龍寶又端詳他,說,笙哥兒,你長結實了。都說你去了天津讀書,我看著,臉上倒去掉了許多的書生氣。每年入秋,爹就唸叨你。一晃幾年過去了。
文笙忙問,龍師傅呢?
龍寶嘆一口氣,說,爹去年開春害了場病,身子大不如前了。這鋪子裡的活,如今都是我在做,好在已經上了手。不過,每年你的虎頭,他一定要親手做,也是倔得很。只是這幾年眼力不行了,一隻風箏,要做上整一日。
文笙順著龍寶的手勢,看牆上掛的幾隻虎頭。最中間的一隻,格外的雄壯,眼睛銅鈴一般。鬍鬚是馬鬃制的,根根都硬朗朗地在嘴邊支著。龍寶說,爹說了,這一隻做得最大,你今年虛二十了
。這時,便聽見裡面一陣咳嗽,有蒼老的聲音,喚龍寶。龍寶說,爹叫呢。我扶他出來,不定見了你多歡喜。
看龍師傅,被龍寶攙著走出來,文笙心裡一驚。兩年多的工夫,龍師傅老了許多。佝僂著身體,拄著一根竹棍。抬起頭,看見文笙,原本晦暗的臉,浮起了笑容。然而,這一笑,竟讓他立即喘息了起來。龍寶忙使勁撫著他的背,一邊端過一個板凳,讓他挨著炭火坐下。待這喘息平息了,龍師傅對龍寶頓一下竹棍,說,怎麼還愣著,老規矩。
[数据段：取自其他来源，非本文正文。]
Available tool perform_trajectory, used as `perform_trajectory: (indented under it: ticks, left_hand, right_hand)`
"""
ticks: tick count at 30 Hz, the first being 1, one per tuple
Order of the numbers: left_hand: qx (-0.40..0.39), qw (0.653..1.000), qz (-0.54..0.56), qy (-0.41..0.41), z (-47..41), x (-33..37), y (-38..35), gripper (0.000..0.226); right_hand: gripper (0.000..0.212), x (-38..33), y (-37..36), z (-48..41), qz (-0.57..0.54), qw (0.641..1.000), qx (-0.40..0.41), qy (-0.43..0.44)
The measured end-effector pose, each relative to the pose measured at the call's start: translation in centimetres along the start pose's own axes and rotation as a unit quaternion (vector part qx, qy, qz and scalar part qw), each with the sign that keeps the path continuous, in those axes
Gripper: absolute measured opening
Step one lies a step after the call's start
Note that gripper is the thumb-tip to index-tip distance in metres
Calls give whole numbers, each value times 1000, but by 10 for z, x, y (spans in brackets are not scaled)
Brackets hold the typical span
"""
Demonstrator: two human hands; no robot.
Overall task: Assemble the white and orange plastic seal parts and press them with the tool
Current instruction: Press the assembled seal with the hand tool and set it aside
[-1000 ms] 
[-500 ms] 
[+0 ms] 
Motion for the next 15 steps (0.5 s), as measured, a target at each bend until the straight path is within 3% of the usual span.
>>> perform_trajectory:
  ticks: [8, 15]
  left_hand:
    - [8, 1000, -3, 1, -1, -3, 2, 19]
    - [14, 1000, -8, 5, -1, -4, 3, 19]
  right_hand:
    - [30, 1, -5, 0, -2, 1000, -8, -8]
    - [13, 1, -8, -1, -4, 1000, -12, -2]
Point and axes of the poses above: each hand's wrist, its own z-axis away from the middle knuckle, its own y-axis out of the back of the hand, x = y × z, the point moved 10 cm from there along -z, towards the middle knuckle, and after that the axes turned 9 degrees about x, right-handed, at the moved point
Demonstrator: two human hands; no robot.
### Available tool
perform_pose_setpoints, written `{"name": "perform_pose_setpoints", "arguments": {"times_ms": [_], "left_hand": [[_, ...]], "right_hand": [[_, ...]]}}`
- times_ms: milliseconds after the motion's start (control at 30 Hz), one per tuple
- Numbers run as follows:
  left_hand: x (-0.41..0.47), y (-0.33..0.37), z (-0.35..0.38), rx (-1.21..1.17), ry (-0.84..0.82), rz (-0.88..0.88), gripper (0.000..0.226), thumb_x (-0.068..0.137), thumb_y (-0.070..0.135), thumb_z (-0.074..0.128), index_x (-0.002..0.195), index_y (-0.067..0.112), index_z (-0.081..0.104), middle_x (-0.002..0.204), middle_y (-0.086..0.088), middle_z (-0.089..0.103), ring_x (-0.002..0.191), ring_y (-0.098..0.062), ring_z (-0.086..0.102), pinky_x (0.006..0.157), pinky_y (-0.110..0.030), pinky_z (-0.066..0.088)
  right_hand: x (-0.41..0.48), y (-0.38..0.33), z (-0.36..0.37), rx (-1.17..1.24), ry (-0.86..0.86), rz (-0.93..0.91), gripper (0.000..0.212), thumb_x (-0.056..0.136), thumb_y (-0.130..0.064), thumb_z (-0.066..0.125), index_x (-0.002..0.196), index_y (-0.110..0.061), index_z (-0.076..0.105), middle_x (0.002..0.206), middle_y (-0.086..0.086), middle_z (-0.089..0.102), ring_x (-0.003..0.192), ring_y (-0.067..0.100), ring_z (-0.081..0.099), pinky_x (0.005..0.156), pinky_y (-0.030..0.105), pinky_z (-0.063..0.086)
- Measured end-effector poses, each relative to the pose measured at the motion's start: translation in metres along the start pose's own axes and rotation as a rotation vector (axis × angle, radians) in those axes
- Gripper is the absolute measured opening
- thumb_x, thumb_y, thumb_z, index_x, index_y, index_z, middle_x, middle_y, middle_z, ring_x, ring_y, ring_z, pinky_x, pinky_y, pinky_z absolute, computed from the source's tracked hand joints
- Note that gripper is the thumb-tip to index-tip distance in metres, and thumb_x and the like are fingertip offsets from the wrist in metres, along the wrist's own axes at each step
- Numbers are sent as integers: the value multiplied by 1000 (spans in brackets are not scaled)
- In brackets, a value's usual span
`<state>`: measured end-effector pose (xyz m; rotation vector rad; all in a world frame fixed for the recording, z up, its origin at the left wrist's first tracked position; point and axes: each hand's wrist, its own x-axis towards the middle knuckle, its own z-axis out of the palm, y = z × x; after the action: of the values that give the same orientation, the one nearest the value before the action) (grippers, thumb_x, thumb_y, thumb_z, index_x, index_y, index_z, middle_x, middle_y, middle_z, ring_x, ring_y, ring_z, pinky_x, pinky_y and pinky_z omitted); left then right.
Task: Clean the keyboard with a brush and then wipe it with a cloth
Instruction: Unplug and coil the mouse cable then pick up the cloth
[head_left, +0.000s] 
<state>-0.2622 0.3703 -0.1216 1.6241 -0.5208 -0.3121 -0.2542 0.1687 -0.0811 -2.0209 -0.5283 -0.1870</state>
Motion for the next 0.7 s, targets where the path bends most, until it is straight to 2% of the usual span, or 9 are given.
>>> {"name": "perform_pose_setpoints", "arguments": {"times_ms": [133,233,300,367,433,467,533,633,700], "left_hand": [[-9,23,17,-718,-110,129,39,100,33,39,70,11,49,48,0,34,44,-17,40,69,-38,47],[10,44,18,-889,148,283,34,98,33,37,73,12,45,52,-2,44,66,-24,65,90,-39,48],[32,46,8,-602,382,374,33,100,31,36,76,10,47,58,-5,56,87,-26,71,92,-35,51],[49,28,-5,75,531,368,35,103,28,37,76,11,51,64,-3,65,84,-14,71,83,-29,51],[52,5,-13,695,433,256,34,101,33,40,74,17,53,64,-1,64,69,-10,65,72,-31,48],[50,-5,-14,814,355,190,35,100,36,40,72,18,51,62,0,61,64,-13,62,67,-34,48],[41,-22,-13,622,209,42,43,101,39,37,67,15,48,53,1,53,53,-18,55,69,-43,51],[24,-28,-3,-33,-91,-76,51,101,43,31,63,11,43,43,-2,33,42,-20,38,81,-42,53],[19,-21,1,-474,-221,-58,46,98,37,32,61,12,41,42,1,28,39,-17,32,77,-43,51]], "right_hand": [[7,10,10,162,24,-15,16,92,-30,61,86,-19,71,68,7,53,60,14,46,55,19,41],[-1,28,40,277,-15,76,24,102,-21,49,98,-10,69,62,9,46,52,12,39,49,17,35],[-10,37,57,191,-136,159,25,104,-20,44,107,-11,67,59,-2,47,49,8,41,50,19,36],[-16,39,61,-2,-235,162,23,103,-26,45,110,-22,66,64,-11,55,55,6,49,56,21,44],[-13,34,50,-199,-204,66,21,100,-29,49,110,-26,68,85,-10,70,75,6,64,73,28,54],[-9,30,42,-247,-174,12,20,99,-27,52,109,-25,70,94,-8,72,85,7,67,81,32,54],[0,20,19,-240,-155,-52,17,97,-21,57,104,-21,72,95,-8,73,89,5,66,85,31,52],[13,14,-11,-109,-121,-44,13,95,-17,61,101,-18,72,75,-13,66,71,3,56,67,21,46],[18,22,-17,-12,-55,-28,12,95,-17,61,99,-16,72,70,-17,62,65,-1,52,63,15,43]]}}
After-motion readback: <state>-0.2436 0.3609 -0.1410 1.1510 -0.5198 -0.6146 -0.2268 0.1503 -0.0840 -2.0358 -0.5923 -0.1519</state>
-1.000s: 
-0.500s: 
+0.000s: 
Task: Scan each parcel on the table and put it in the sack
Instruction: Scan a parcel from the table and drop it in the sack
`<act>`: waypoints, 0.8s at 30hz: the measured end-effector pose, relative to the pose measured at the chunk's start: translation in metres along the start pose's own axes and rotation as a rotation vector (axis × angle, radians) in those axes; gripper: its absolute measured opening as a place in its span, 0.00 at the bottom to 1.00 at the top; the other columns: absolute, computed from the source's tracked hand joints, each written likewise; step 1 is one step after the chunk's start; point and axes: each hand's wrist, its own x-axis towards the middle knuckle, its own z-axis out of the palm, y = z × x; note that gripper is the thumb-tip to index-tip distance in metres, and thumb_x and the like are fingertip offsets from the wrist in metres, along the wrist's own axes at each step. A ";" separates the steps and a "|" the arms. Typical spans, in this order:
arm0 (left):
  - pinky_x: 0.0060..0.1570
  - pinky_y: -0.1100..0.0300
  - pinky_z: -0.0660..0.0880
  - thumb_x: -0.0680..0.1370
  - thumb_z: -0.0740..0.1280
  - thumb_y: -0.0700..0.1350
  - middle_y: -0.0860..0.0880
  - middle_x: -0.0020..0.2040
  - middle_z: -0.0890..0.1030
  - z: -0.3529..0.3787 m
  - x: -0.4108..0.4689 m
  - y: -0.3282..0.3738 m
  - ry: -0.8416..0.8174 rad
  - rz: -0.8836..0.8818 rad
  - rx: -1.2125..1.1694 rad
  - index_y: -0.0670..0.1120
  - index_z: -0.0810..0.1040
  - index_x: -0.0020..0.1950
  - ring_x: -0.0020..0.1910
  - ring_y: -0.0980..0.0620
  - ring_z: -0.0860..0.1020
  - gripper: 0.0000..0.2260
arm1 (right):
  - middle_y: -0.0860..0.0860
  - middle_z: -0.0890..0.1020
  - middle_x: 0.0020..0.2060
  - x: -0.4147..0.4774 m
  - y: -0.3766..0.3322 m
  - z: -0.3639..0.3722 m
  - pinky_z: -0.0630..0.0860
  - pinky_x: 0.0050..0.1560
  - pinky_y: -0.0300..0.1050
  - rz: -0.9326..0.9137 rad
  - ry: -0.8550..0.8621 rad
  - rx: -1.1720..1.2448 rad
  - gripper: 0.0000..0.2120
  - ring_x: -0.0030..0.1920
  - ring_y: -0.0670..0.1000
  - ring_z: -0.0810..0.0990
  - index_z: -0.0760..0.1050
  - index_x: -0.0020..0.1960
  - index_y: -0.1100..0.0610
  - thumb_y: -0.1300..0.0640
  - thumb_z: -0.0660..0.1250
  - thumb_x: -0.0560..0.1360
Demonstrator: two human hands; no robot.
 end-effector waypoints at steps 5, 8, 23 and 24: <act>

快去後街「祥記」給笙哥兒買果子去。
龍寶忙摘了圍裙,穿上件棉襖就要出去。
文笙說,龍師傅,都不是小孩兒了。快別讓龍寶去,大冷的天。
龍師傅說,讓他去。人大了,規矩不能改。
說完了,讓文笙也坐下來,端詳他,輕輕說,笙哥兒,長結實了。天津的水土養人。
又問說,書讀完了?
文笙一愣,含混地點點頭。
龍師傅袖一袖手,笑笑,說,讀書好。
文笙看他這時眼睛瞇了一下,竟慢慢闔上,埋下頭。過了好一會兒,才又睜開了眼,說,也不知是個啥病,就是老覺得累得慌。
文笙便說,大年下的,也該多歇歇。
龍師傅便說,這不是要趕批活兒,趁正月十五的廟會去。你瞧這「四聲坊」,如今是一點活氣都沒有了。年前好幾家鋪子又關了門,說是回老家,怕是也回不來了。聽說,有的鋪是賣給了日本人。
文笙說,如今做生意,在哪裡都難。
龍師傅抬起頭,原本虛弱的聲線,忽然響亮,說,那我也不能賣鋪,除非我死了。他停一停,眼神有些黯然,說,只是苦了龍寶這孩子。店裡店外,都是他一個。